Your task: Go through the material below, find each line with the word "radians", and copy those lines.

= = = = = = =

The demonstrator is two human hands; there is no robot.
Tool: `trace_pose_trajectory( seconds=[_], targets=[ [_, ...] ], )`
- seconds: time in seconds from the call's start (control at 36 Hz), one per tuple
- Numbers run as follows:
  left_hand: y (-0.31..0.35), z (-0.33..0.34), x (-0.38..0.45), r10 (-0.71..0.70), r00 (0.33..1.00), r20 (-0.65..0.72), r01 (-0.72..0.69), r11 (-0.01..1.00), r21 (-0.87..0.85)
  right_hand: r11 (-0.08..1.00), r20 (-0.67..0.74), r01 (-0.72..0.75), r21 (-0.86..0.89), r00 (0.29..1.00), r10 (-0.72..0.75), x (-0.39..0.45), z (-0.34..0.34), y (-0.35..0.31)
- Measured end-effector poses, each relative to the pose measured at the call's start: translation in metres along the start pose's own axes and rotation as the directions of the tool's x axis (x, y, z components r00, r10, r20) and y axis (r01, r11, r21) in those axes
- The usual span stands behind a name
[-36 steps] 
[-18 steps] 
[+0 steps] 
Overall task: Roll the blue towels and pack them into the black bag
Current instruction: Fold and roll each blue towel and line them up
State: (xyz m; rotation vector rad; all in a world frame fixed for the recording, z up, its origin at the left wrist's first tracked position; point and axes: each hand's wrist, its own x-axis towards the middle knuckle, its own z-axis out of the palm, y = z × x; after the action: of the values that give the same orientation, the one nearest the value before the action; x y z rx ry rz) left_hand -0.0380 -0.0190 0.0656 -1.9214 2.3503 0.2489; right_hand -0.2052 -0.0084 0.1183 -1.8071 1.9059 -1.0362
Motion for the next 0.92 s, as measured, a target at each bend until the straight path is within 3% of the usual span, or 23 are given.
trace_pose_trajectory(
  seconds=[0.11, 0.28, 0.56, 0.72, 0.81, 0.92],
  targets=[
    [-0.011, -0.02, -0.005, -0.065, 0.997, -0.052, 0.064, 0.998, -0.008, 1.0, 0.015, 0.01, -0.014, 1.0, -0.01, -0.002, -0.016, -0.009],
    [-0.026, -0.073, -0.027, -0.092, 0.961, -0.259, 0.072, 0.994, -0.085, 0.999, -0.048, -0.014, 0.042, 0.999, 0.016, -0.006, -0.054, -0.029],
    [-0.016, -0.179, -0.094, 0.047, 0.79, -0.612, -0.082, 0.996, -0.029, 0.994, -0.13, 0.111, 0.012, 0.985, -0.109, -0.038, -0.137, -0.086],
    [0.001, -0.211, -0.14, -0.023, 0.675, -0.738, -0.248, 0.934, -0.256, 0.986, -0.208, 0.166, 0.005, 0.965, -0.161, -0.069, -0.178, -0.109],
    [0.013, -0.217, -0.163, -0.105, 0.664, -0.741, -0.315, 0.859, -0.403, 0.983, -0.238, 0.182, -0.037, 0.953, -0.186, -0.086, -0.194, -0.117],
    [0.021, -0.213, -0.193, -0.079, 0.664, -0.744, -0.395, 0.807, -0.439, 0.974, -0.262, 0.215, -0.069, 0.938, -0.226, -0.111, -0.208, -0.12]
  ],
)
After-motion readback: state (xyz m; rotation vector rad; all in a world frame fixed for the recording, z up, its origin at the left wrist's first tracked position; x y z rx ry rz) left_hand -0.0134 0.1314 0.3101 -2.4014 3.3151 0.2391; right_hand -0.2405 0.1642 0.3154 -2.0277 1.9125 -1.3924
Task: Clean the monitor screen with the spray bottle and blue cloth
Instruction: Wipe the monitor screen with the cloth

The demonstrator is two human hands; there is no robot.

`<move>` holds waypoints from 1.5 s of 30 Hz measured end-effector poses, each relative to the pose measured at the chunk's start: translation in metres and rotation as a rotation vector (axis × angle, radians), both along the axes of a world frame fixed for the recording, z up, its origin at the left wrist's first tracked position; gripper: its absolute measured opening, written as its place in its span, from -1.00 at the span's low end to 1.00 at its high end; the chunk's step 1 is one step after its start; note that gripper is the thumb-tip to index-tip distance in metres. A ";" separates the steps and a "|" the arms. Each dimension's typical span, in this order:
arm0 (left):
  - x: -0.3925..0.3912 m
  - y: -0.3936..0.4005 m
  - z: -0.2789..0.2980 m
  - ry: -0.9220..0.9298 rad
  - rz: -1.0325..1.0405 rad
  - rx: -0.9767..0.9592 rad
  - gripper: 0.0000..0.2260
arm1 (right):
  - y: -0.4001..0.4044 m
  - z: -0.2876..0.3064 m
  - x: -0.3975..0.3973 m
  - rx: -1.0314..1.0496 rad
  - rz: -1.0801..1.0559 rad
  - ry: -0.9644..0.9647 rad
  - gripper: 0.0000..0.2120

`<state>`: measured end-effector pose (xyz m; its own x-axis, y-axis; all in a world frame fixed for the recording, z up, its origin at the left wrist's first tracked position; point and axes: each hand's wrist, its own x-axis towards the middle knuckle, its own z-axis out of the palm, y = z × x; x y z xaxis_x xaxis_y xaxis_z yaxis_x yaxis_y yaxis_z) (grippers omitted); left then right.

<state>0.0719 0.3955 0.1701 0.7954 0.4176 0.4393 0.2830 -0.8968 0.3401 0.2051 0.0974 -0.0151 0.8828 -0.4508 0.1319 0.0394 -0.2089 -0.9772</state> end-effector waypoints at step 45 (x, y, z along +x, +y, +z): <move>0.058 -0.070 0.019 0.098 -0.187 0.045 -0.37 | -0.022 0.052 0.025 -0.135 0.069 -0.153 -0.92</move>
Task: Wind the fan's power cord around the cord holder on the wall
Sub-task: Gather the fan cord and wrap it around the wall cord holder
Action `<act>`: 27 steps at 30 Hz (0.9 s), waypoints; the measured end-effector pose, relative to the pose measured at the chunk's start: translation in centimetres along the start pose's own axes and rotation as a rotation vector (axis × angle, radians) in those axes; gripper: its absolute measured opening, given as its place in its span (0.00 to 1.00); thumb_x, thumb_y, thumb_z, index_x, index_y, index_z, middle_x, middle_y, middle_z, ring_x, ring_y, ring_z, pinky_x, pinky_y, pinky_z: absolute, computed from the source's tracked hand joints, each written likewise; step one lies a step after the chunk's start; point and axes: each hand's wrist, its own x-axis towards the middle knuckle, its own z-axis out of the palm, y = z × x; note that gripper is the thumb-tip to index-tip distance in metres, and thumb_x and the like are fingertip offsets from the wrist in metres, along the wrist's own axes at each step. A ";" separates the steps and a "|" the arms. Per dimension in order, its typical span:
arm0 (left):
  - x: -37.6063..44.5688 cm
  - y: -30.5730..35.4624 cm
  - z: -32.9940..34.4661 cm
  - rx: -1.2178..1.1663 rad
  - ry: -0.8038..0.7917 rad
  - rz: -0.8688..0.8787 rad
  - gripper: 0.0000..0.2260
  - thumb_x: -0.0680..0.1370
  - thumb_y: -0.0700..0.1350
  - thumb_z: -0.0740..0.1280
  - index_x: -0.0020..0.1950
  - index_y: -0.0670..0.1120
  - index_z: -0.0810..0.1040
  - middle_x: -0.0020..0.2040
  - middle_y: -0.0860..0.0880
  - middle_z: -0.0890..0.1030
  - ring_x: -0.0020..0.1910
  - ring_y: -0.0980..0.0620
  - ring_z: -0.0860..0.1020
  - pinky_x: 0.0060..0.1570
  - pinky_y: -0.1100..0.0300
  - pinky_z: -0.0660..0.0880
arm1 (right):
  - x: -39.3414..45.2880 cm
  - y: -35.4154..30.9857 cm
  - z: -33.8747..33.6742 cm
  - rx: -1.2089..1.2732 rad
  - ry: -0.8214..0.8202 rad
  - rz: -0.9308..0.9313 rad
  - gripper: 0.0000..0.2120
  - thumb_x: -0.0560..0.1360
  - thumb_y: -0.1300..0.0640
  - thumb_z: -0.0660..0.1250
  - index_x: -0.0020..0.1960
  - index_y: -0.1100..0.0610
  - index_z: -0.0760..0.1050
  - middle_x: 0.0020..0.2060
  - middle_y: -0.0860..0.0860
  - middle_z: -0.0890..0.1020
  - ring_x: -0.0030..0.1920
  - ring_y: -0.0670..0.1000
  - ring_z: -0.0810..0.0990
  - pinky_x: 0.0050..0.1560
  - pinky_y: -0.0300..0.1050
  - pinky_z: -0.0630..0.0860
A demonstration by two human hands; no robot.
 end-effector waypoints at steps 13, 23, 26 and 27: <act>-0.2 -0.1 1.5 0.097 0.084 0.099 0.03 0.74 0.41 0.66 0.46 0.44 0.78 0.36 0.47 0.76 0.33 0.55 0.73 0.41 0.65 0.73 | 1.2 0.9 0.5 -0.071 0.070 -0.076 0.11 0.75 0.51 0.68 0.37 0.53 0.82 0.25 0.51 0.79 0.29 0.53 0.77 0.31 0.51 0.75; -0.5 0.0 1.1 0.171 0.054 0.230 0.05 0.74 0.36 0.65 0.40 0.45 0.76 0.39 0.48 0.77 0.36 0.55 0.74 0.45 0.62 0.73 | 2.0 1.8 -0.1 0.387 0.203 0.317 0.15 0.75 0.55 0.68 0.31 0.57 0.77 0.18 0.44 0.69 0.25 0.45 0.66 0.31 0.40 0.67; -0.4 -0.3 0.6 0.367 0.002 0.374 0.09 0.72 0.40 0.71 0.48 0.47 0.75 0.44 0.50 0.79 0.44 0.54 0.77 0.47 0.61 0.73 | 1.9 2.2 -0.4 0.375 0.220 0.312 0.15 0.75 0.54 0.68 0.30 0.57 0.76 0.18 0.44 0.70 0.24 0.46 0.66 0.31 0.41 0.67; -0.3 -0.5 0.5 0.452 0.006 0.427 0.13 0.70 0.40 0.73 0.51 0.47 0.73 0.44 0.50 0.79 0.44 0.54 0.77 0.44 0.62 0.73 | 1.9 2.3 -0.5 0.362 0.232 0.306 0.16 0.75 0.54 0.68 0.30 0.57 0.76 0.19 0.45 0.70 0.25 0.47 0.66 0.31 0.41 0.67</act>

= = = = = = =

Response for this exercise:
`<move>` holds waypoints from 1.5 s of 30 Hz measured end-effector poses, each relative to the pose measured at the chunk's start: translation in metres and rotation as a rotation vector (axis × angle, radians), both along the axes of a world frame fixed for the recording, z up, its origin at the left wrist's first tracked position; gripper: its absolute measured opening, written as its place in its span, from -1.00 at the span's low end to 1.00 at its high end; the chunk's step 1 is one step after its start; note that gripper is the thumb-tip to index-tip distance in metres. A ";" separates the steps and a "|" the arms. Each dimension's typical span, in this order:
Action `<act>`: 27 steps at 30 Hz (0.9 s), waypoints; the measured end-effector pose, relative to the pose measured at the chunk's start: translation in centimetres along the start pose's own axes and rotation as a rotation vector (axis × angle, radians) in those axes; gripper: its absolute measured opening, given as its place in its span (0.00 to 1.00); thumb_x, thumb_y, thumb_z, index_x, index_y, index_z, middle_x, middle_y, middle_z, ring_x, ring_y, ring_z, pinky_x, pinky_y, pinky_z: absolute, computed from the source's tracked hand joints, each written likewise; step one lies a step after the chunk's start; point and axes: each hand's wrist, its own x-axis towards the middle knuckle, its own z-axis out of the palm, y = z × x; note that gripper is the thumb-tip to index-tip distance in metres, and thumb_x and the like are fingertip offsets from the wrist in metres, along the wrist's own axes at each step. A ";" separates the steps and a "|" the arms. Per dimension in order, its typical span:

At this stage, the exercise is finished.